### Brief
Identify the lines in the data below that contain "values" and give only how many there are.

[Stored data]
┄┄┄┄┄┄

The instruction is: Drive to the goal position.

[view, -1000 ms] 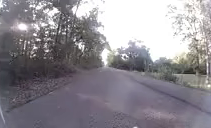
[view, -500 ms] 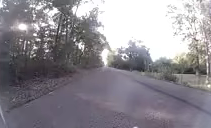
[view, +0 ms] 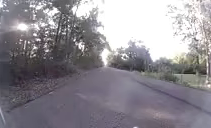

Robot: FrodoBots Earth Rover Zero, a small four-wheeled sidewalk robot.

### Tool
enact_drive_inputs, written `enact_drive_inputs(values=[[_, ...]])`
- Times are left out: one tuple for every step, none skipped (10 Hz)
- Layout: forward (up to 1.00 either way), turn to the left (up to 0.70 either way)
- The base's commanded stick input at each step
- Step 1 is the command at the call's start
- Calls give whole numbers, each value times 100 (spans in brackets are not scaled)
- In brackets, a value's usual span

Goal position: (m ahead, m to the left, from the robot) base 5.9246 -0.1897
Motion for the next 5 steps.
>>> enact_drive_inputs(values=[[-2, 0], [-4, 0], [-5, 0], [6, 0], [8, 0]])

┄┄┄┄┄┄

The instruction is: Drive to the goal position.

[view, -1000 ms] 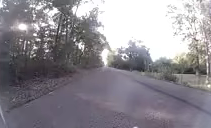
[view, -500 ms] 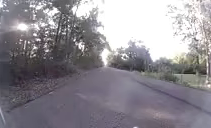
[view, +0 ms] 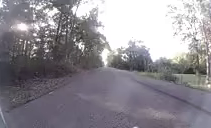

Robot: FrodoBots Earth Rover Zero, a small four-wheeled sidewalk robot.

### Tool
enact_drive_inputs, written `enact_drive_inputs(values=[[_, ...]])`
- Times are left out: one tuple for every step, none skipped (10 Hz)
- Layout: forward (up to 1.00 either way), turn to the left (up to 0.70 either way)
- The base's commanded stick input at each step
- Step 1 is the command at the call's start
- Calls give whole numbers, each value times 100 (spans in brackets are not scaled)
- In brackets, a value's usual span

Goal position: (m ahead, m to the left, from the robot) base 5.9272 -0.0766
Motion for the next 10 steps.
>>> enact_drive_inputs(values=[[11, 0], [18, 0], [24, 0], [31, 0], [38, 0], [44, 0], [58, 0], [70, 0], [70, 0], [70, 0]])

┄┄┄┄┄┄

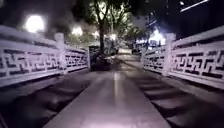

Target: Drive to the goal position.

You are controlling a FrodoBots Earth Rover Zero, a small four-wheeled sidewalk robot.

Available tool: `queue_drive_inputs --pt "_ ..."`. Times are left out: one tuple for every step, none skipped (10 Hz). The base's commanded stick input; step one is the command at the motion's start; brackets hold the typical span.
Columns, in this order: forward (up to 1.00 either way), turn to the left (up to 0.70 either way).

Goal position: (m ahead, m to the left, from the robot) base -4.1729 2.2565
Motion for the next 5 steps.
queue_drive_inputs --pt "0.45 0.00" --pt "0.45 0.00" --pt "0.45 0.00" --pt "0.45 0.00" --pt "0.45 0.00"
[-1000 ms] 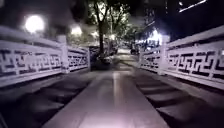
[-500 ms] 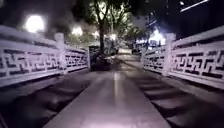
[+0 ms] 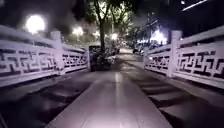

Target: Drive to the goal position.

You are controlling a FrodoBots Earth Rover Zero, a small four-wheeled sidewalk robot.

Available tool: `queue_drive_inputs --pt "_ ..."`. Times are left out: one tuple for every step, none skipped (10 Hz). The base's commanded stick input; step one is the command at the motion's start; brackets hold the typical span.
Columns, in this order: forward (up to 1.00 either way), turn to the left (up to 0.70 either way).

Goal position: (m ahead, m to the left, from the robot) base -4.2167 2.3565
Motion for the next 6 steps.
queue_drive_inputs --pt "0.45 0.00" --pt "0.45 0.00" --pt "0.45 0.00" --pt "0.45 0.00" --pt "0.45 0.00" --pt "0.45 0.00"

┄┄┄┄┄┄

### Reply
4